2.2.1. Structure–Activity Relationship [Anticancer Activity against Lung Cancer (A549) Cell Line]

We have synthesized a series of spiro[pyrrolidine-2,3′-oxindole] analogs (4a–w). The nitrostyrenes substituted with various electron-donating, containing (EDGs, such as OMe-/Me-/ 2,4-(OMe)₂) at the varying positions (o-/m-/p-) reacted with several amino acids along with isatin/5-bromoisatin. The minimum inhibitory concentration (MIC) values for all the spiro[pyrrolidine-2,3′-oxindole] analogs (4a–w) were determined against the lung (A549) cancer cell lines. As can be seen from Table 3, five compounds (4c, 4f, 4m, 4q, 4t) (IC₅₀ = 34.99–47.92 µM; SI = 0.96–2.43) displayed significant in vitro anticancer activity against human lung (A549) cancer cell lines. These compounds were recognized as more efficient and selective than standard reference artemisinin (IC₅₀ = 100 µM) and chloroquine (IC₅₀ = 100 µM; SI: 0.03). However, none of them were found to be active as compared to artesunic acid [IC₅₀ = 9.85 µM; SI = 0.76 against lung (A549) cancer cell line]. Compounds 4a–b, 4d, 4g–l, 4n–p, 4r–s, and 4u–w were found inactive against lung (A549) cancer cell lines.

It has been concluded that the bromo-substituted isatin was found to be more fruitful in comparison to the unsubstituted isatin. Subsequently, amino acids such as leucine, alanine and proline were blended and helped to enhance the anticancer activity of corresponding compounds. While talking about the effects of various groups on the anticancer activity against the lung (A549) cancer cell lines, the 1,4-dimethoxynitrostyrene and (E)-2-(benzyloxy)-1-methoxy-4-(2-nitrovinyl)benzene were the only two nitroaromatic styrenes that enhanced the anticancer activity of the spirooxindole derivatives. Out of these few selective spirooxindole derivatives, compound 4c was found to be the most active of the series with the IC₅₀ value of 34.99 µM against lung A549 cancer cell lines with a selectivity index of 0.96 (Table 2, entry 3), whereas compounds 4f, 4m, 4q, and 4t exhibited equally comparable results to those of compound 4c and showed an IC₅₀ value of 41.12, 45.94, 47.92 and 45.22 µM, respectively (Table 2, entries 6, 13, 17, 20). Although the IC₅₀ values of these derivatives were slightly lower, they had a better selectivity index than compound 4c, which is 2.43, 1.38, 2.09 and 1.50, respectively. The derivative 4e was the least active out of these six having an IC₅₀ value of 85.63 µM and a selectivity index of 1.17 (Table 2, entry 5). Moreover, these compounds were found to be more active than artemisinin and chloroquine. They were quite potent and comparable with artesunate and showed these promising activities. However, all the compounds were found to have a less promising activity profile compared to the standard drug paclitaxel.

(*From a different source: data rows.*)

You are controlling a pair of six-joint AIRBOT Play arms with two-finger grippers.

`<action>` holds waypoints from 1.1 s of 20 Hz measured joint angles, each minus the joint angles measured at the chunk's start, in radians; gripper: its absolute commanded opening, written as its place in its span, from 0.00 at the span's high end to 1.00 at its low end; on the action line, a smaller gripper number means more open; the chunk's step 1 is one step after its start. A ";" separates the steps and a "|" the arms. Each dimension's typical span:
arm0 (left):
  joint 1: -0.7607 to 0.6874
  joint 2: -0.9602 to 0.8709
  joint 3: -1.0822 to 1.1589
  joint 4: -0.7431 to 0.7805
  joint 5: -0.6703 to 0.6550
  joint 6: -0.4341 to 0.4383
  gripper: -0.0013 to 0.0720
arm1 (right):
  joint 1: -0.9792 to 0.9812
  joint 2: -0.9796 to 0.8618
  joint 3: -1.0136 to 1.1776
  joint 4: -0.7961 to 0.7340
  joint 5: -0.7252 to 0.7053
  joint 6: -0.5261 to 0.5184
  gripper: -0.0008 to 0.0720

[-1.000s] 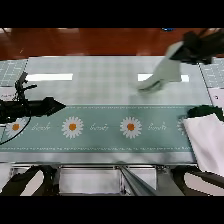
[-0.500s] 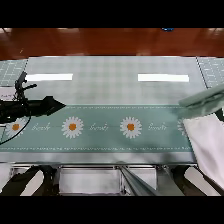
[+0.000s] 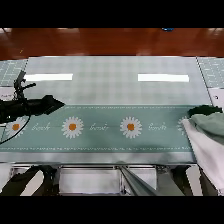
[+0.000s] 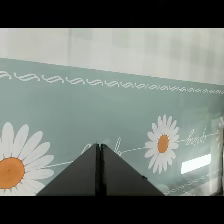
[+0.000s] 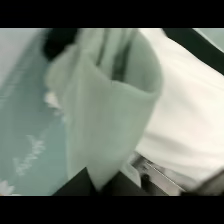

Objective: Fold the shirts.

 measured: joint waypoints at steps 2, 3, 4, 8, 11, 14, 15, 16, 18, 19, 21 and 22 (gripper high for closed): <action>0.000 0.000 0.000 0.000 0.003 0.000 0.96 | -0.011 0.040 -0.075 -0.130 0.000 0.014 0.62; 0.000 0.000 0.000 0.000 0.003 0.000 0.96 | -0.015 0.053 -0.108 -0.186 0.000 0.023 0.47; 0.000 0.000 0.000 0.000 0.003 0.000 0.96 | -0.018 0.061 -0.134 -0.227 0.000 0.028 0.47; 0.000 -0.017 0.000 0.000 0.006 0.014 0.96 | -0.023 0.059 -0.202 -0.311 0.003 0.041 0.48; 0.010 -0.061 0.019 0.000 0.010 0.053 0.96 | -0.018 0.018 -0.211 -0.269 0.002 0.042 0.73; 0.031 -0.120 0.101 0.001 -0.002 0.079 0.96 | 0.057 -0.053 -0.176 -0.077 -0.064 0.062 0.95; 0.033 -0.137 0.148 0.003 -0.015 0.085 0.96 | 0.111 -0.081 -0.161 0.012 -0.108 0.070 0.95; 0.030 -0.152 0.200 0.001 -0.015 0.087 0.96 | 0.192 -0.116 -0.142 0.111 -0.176 0.079 0.95; -0.001 -0.188 0.328 0.006 -0.019 0.071 0.96 | 0.408 -0.202 -0.092 0.265 -0.322 0.080 0.95; -0.032 -0.209 0.399 0.017 -0.027 0.051 0.96 | 0.532 -0.256 -0.058 0.307 -0.392 0.073 0.95; -0.113 -0.256 0.518 0.098 -0.032 -0.011 0.96 | 0.797 -0.394 0.031 0.343 -0.502 0.050 0.95; -0.154 -0.274 0.556 0.143 -0.032 -0.043 0.96 | 0.923 -0.470 0.080 0.324 -0.535 0.040 0.95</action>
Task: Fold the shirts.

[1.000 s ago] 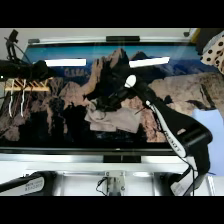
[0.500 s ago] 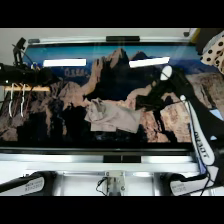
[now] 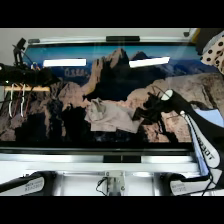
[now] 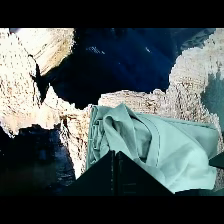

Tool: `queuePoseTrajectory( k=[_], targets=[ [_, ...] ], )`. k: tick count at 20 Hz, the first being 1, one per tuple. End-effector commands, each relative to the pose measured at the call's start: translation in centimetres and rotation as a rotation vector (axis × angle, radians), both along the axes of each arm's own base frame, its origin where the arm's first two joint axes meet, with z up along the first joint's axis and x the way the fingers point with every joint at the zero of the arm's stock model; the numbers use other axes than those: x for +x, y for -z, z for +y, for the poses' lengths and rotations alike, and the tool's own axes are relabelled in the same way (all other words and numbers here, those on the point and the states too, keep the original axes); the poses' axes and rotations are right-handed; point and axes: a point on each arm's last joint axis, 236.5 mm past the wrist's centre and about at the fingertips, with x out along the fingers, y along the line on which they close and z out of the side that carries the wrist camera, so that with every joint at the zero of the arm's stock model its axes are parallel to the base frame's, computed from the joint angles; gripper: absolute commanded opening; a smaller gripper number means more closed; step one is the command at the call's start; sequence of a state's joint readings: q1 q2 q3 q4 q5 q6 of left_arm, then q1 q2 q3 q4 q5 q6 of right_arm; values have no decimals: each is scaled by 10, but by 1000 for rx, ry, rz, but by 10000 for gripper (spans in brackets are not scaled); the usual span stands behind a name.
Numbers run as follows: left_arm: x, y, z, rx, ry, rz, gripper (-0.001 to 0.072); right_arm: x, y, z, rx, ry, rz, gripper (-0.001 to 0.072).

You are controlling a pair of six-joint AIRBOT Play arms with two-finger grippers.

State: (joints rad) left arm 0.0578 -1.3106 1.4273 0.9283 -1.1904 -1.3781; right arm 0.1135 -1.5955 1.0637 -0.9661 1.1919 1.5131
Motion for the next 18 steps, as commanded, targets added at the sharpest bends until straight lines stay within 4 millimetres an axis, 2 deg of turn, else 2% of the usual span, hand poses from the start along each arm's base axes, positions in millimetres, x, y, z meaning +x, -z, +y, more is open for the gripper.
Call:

2.2.2. Structure–Activity Relationship [Anticancer Activity against Liver Cancer (HepG2) Cell Line]

The in vitro anticancer evaluation against liver cancer (HepG2) cells followed a similar pattern as that of the activity pattern observed against the lung (A549) cancer cell lines. Six synthetic spiro[pyrrolidine-2,3′-oxindole] analogs (4c, 4f, 4k, 4m, 4q, and 4t) showed higher cytotoxic potency and selectivity than the reference drug, artemisinin (IC₅₀ = >100 μM) and equally comparable with chloroquine (IC₅₀ = 49.02 μM; SI: 0.30). The IC₅₀ values for these derivatives were 60.28, 81.95, 67.76, 41.56, 85.63 and 46.05 μM, respectively (Table 3, entries 3, 6, 11, 13, 17, 20). These compounds were recognized as being more efficient and more selective than standard reference artemisinin (IC₅₀ = >100 µM) and comparable to chloroquine (IC₅₀ = 49.02 ± 0.4 µM; SI: 0.30). However, none of them were found to be active compared to artesunic acid [IC₅₀ = 4.09 µM; SI = 2.01 against the liver (HepG2) cancer cell line].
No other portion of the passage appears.